Fue entonces que, en uno de sus tantos paseos, ella se decidió conocer al Príncipe, el encuentro fue maravilloso para los dos; ambos quedaron prendados desde el primer momento en que se conocieron y en un santiamén, pronto se hicieron los preparativos para la boda. Debemos decir que de inmediato se corrió la voz de que Dionisia era un cupido que con sus flechazos desataba pasiones amorosas ipso facto. Cuyas flechas son como los pétalos arrancados de una flor, que esta epístola pretende descorrer los velos lingüísticos de la construcción ausoniana, y reconocer los pulsos “in crescendo” del furor que cada día renace en
la Princesa Ileana. quien con vehemencia atormenta al Príncipe enamorado, con su trémula delicadeza cuya pasión le habia nublado la mente.
Él por su parte, habia dejado muy claro que lo único que podía hacer, era tomar por su cuenta la irremediable búsqueda de una joven bella, en un arrebato de pasión ciega, lo que él habia aceptado sin pensar en nada más.
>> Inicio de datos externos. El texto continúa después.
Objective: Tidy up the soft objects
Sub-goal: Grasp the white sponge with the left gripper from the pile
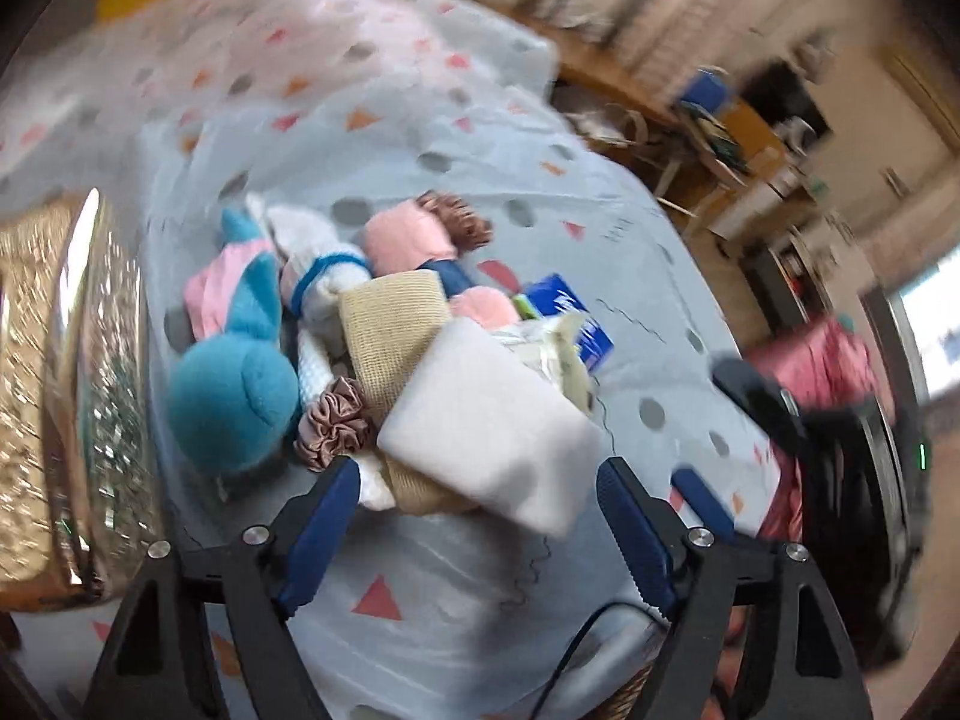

Sólo deseaba encontrarse frente a frente con su amada, para entregarle la llama ardiente de su corazón. ¡Tal vez cuando supiera que esa joven hermosa superaría su emocional bloqueo y satisficiere ipso facto la sed desesperada de vivir!
A partir de ese acontecimiento todos los príncipes y princesa, buscaban a Dionisia para que los auxilie a conectarse con sus prometidas o prometidos; ella se volvió una flechadora del amor, la homologa de cupido el dios del amor.
Colorín colorado este cuento se ha acabado, sin embargos, esta es una historia que fue devorada por ella misma muchos años atrás, paseándose por las playas de una hermosa realidad, pero que sigue vigente a pesar de tantas centurias; Porque cuando el cuento de hadas termina, la vida real comienza.

1 Neápolis es un nombre de distintas ciudades, de origen griego, que significa "ciudad nueva". Han existido
varias Neápolis a lo largo de la Historia.
2 El bosque de Paimpont es un bosque francés ubicado en el departamento de Ille y Vilaine en
Bretaña, a aproximadamente 30 km al suroeste de Rennes.